▸ Your assignment
Using the material that follows, output exactly the lines from the one containing "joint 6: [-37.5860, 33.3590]" through the one containing "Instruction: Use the", with both ends kept.

(Data records)

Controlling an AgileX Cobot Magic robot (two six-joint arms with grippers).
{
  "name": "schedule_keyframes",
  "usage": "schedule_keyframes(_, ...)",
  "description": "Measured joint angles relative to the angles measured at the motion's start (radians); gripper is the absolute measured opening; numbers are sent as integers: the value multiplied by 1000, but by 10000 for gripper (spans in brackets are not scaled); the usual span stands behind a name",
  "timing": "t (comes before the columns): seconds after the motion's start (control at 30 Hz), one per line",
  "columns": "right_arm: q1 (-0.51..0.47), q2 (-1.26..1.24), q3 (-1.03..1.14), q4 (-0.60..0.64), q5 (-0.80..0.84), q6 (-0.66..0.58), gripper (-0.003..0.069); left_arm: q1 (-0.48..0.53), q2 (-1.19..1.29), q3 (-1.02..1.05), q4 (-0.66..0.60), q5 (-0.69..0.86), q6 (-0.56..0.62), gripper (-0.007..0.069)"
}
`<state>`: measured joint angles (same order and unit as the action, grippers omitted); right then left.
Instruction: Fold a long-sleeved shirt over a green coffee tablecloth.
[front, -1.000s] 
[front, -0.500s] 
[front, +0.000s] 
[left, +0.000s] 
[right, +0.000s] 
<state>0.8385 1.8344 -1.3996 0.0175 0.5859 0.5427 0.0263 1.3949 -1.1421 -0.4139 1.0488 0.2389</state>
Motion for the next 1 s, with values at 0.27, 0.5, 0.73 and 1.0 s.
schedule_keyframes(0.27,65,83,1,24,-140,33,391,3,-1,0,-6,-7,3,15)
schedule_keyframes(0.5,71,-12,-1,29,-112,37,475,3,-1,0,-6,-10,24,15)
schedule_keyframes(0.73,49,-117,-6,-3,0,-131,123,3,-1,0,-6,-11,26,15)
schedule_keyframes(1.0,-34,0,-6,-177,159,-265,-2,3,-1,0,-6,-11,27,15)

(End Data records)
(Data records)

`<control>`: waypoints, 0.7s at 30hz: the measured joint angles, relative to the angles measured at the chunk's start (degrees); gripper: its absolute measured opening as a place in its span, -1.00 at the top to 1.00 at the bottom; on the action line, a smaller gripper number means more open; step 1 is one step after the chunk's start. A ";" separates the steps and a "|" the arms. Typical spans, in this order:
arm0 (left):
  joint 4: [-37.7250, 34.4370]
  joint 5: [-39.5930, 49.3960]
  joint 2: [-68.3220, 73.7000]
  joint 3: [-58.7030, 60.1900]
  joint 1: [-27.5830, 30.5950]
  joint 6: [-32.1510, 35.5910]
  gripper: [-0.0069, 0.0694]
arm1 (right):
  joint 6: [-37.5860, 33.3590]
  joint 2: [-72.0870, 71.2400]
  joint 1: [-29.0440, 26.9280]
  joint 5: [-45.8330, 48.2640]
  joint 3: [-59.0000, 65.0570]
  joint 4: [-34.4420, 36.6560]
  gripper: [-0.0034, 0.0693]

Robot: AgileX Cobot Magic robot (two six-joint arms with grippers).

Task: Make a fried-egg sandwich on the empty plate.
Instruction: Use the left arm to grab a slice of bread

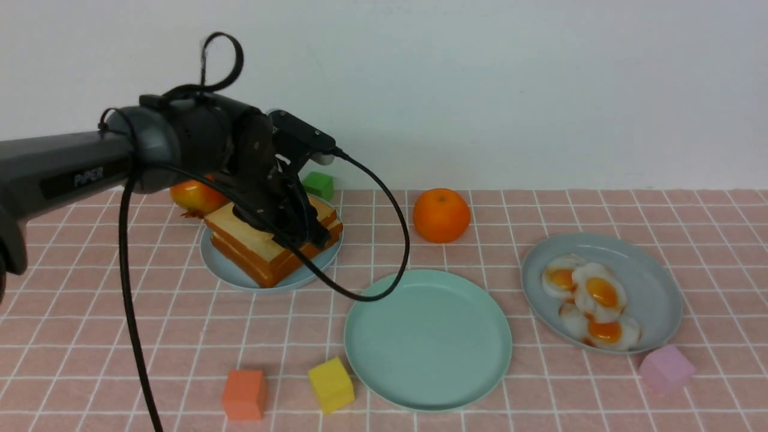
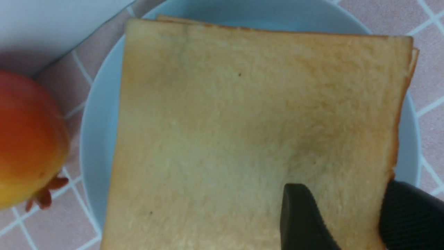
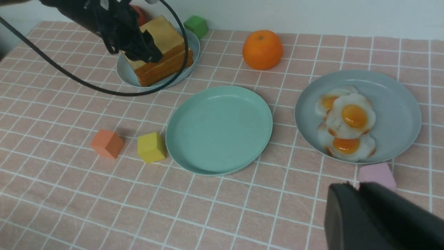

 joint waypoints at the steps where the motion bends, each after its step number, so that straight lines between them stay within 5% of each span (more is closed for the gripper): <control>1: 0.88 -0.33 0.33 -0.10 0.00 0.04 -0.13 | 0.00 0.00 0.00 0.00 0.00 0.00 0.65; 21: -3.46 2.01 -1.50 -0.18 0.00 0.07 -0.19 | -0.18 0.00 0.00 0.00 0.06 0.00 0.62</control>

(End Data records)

▸ Exercise response
  joint 6: [-37.5860, 33.3590]
  joint 2: [-72.0870, 71.2400]
  joint 1: [-29.0440, 26.9280]
  joint 5: [-45.8330, 48.2640]
  joint 3: [-59.0000, 65.0570]
  joint 4: [-34.4420, 36.6560]
  gripper: [-0.0034, 0.0693]

Robot: AgileX Cobot Magic robot (two six-joint arms with grippers).

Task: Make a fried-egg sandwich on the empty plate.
Instruction: Use the left arm to grab a slice of bread

The required output has now been supplied.